Cependant, là encore, certaines restrictions demeurent dans d’autres sources de droit chinois. En effet, la loi chinoise des contrats, ainsi que l’interprétation de la Cour Suprême sur l’application de la loi aux litiges de contrats de transfert de technologie, qui n’ont pas fait l’objet de modifications, prévoient que certains types de contrats de transfert de technologie sont invalides. C’est le cas des contrats par lesquels est établi un monopole illégal de technologie, ceux qui empêchent le développement de technologie ou encore portent atteinte aux fruits technologiques de tiers. Ces restrictions elles-mêmes ne posent pas de problème car elles sont justifiées et existent dans les lois de nombreux pays. Encore faut-il que ces règles soient appliquées sans discrimination envers les étrangers, comme c’est le cas en théorie, puisque la loi chinoise des contrats s’applique à toute partie sans distinction de nationalité.

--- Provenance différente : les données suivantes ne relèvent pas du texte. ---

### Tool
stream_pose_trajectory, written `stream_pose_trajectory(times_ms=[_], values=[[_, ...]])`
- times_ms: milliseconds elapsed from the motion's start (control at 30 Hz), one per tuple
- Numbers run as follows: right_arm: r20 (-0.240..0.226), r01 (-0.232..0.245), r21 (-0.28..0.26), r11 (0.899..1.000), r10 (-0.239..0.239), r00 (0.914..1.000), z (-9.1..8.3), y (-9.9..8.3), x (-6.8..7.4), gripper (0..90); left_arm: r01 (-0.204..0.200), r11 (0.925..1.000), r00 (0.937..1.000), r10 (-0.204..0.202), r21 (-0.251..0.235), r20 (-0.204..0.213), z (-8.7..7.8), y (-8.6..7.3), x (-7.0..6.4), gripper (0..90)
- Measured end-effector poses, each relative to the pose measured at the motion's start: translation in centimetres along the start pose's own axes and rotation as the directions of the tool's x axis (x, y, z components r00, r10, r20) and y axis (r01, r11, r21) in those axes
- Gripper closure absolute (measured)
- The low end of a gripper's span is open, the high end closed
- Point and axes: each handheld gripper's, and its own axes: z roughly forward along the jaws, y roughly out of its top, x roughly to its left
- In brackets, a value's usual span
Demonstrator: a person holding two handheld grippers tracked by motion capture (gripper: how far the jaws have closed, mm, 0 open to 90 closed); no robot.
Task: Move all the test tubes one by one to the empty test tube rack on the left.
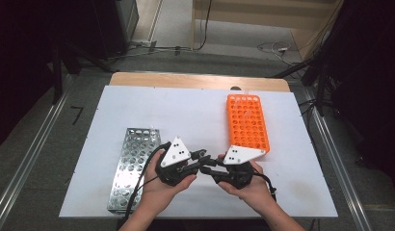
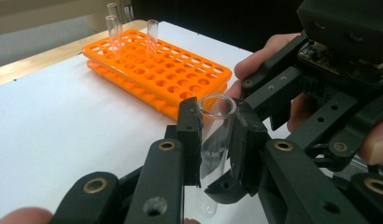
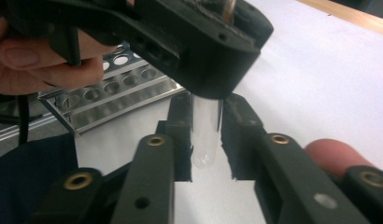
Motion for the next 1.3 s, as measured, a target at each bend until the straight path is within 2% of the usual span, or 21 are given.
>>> stream_pose_trajectory(times_ms=[33, 100, 267, 400, 533, 667, 700, 800, 933, 1300], values=[[0.000, 0.000, 0.000, 1.000, 0.000, 1.0000, 0.0, 0.0, 0.0, 63.4, -0.001, 1.0000, 1.0000, 0.001, -0.002, -0.002, -0.1, 0.0, 0.1, 76.2], [-0.016, -0.014, -0.010, 1.000, 0.014, 0.9998, -0.2, 0.0, -0.3, 57.9, 0.004, 1.0000, 1.0000, -0.004, -0.003, -0.007, -0.2, 0.1, 0.3, 76.2], [-0.012, -0.016, -0.017, 1.000, 0.015, 0.9998, -0.6, 0.0, -0.8, 35.0, 0.014, 0.9998, 0.9997, -0.015, -0.012, -0.020, -0.6, 0.3, 0.9, 76.2], [-0.022, -0.036, -0.013, 0.999, 0.036, 0.9991, -0.7, -0.1, -1.4, 15.9, 0.017, 0.9996, 0.9993, -0.018, -0.023, -0.033, -1.1, 0.5, 1.4, 76.3], [-0.001, -0.034, -0.026, 0.999, 0.034, 0.9994, -1.2, -0.2, -1.8, 7.6, 0.023, 0.9991, 0.9982, -0.025, -0.036, -0.055, -1.9, 0.7, 2.1, 76.3], [0.044, -0.053, -0.028, 0.998, 0.054, 0.9976, -1.6, -0.3, -2.1, 4.5, 0.033, 0.9981, 0.9956, -0.037, -0.052, -0.087, -2.9, 0.9, 3.0, 76.2], [0.049, -0.057, -0.023, 0.998, 0.058, 0.9971, -1.7, -0.4, -2.3, 2.0, 0.037, 0.9978, 0.9945, -0.042, -0.055, -0.096, -3.2, 0.9, 3.3, 76.3], [0.039, -0.059, -0.026, 0.998, 0.060, 0.9974, -2.0, -0.7, -2.6, 1.7, 0.047, 0.9967, 0.9909, -0.054, -0.066, -0.123, -3.9, 1.0, 4.0, 76.2], [0.060, -0.061, -0.031, 0.998, 0.063, 0.9962, -2.4, -1.0, -3.1, 1.8, 0.060, 0.9947, 0.9851, -0.073, -0.084, -0.156, -4.7, 1.0, 5.0, 76.3], [0.081, -0.066, -0.050, 0.997, 0.070, 0.9942, -3.5, -1.4, -4.0, 1.8, 0.081, 0.9895, 0.9619, -0.110, -0.120, -0.250, -6.4, 0.6, 7.3, 76.3]])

En conclusion, cette révision, qui est entrée en vigueur le 18 mars 2019, ouvre la voie à des négociations plus libres des accords de transfert de technologie pour les titulaires de droits étrangers et à une protection moindre pour les entités chinoises. Il n’en reste pas moins que le droit chinois des contrats présente des spécificités qui s’appliquent aux contrats de transfert de technologie et que, pour cette raison, il est important d’être accompagné par un expert en droit chinois dans la négociation de ce type de contrat.